It's worth it, if you have to type the boilerplate code hundreds of times. Consider the time wasted in debugging errors due to typos etc. It's even more worth if that shell script (or, in my case an emacs yasnippet) is parameterized.
The factorial itself is only defined for non-negative integers. This may seem pedantic, but what you've defined there is actually Gauss's pi function, which has many interesting mathematical properties, but is not equivalent to the factorial because it has a larger domain. The results that it gives for non-integer arguments aren't any more "correct" than a factorial function throwing an exception, because they're both behaving appropriately for their defined domain.
Edit: The math module has a factorial() function anyways, so it's a bit of a moot point. Use that :)
Edit Edit: Thanks for the catch, I did mean non-negative integers instead of positive.
True, but it requires 3.2+ and does not work correctly for large integers (floating-point runs out of precision long before Python's arbitrary-size integers become unusably large.)
while I know this is a joke I would argue that this is in no way hackerish, this is an asshole version. Basically a middle finger to anyone who wants to work with your code. Also anything but pythonic. (please note this not meant to be an insult to the parent commenter)
It is hackerish to the extent it demonstrates a knowledge of python's internals, however maybe it would better be described as being written by a former assembly programmer. Also, you might be interested in the fact that Paul Graham argues that his dream language would have inline bytecode. It probably wouldn't be written as a list of integers though.
As for this not being pythonic, at least its not self modifying or anything fun. I did once see a talk on obsfucated python that used decorators to implement a Turing complete language, so this is hardly the worst abuse of python ever.

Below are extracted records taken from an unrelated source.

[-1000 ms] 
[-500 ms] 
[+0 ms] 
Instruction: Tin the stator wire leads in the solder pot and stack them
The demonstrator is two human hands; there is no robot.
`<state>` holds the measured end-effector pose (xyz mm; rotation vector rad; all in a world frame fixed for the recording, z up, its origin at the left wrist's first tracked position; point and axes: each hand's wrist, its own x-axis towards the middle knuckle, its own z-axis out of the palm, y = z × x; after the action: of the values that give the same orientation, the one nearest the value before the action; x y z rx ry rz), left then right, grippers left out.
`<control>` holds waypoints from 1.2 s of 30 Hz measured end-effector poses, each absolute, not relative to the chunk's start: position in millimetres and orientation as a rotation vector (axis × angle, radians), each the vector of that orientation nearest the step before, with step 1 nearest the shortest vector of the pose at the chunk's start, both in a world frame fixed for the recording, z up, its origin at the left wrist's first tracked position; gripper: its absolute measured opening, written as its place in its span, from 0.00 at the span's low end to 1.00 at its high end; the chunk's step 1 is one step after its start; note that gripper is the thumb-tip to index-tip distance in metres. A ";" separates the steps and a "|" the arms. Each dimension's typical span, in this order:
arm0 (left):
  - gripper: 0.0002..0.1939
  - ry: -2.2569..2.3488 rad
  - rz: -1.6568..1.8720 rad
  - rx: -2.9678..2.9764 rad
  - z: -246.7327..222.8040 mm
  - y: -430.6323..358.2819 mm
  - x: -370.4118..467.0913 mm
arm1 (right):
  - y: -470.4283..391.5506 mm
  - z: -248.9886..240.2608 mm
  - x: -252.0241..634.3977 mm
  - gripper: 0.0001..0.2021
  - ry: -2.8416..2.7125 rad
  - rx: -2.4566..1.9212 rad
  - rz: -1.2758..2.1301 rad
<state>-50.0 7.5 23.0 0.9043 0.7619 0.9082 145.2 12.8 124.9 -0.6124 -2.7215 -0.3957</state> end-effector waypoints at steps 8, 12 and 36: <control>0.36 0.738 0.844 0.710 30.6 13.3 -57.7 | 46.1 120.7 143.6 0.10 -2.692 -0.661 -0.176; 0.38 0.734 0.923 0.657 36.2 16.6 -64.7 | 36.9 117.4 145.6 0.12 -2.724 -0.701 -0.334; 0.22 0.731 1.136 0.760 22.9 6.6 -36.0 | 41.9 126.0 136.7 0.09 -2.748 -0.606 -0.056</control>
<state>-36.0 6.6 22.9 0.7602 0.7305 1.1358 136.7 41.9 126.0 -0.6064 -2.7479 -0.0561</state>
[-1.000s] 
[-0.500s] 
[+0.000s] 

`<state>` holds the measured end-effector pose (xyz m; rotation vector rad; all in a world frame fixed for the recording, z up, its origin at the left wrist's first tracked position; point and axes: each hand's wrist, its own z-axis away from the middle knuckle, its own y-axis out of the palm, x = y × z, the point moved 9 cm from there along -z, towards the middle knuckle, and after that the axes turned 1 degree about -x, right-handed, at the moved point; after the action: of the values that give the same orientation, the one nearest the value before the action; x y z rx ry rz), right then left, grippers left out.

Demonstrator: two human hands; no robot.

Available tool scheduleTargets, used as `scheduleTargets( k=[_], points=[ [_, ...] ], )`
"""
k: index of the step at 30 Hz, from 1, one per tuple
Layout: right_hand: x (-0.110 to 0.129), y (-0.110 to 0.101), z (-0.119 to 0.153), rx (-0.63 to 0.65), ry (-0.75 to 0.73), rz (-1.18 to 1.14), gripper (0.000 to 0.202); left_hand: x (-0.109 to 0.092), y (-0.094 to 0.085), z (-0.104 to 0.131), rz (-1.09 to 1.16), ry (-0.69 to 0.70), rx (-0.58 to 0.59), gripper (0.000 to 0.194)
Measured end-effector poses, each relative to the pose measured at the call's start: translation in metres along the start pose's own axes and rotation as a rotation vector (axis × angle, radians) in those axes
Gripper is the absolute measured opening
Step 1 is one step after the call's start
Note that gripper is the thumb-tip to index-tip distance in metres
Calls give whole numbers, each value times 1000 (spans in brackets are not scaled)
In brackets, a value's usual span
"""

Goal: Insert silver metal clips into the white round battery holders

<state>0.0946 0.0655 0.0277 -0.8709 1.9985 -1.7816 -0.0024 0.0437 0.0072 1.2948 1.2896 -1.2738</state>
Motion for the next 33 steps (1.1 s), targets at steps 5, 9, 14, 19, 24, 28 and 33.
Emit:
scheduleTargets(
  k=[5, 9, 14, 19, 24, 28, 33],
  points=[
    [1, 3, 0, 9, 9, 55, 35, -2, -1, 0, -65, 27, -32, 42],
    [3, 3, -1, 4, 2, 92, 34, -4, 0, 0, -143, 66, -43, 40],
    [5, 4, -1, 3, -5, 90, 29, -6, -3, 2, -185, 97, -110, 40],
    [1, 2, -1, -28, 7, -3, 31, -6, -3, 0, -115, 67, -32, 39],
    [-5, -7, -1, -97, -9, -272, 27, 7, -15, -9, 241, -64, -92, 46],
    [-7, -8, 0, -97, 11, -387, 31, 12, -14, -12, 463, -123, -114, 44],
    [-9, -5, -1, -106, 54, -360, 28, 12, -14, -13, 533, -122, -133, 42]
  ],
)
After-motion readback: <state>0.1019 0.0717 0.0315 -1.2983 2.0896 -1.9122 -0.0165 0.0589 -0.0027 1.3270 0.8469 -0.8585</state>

I prefer "short but to the point". This is instinctively what I threw in iPython before looking past first snippet:
print reduce(lambda x, y: x*y, xrange(2, 6+1))
As a newish Python guy (5 months), I'm interested as to why the preferable solution seems to be to import operator and use the multiplication function? (I'm purposely ignoring the more preferable call to the C library)
1) The Python community doesn't really like lambdas. It's almost always considered better style to declare a named function, even if it's a short one-liner. If it's already available in the standard library, use that instead of re-implementing it as an unnecessary lambda.
2) This is an adaptation of jokes that have been made about many languages before Python, so the code isn't very Pythonic to start with. Most of the complex ones have errors that prevent them from running, they're just for comedic effect.
related educational stuff: here's three different ways to do lazy sequences (infinite seqs) in python: generators, closures, and classes. provides implementations of lazy-map and lazy-filter for each style. (the generator implementations are equivalent to those in itertools.) uses fib instead of fac. https://github.com/dustingetz/sandbox/blob/master/etc/lazy.p...
we can use these ideas to elegantly solve the second greplin challenge question: "find the smallest prime fibonacci, X, greater than 227,000; compute sum of prime divisors of X+1"
pred = lambda x: x > 227000 and is_prime(x)
X = take(lazy_filter(pred, fib_gen()), 1)[0]
print sum(filter(is_prime, divisors(X+1)))
I've had the reverse experience. My exposure to programming language libraries and American media has resulted in me accidentally saying "math" sometimes.
Not surprising - many Python built-ins are implemented in C. And for any numerical or computational libraries, doing it in C is all but essential.
Tangential, but this is why NumPy totally changed my workflow. I can use all of the benefits of Python, including its libraries and syntax, and still have a program that executes at the speed of C, rather than Python[1].
[1] Not literally the speed of C, but you get the idea.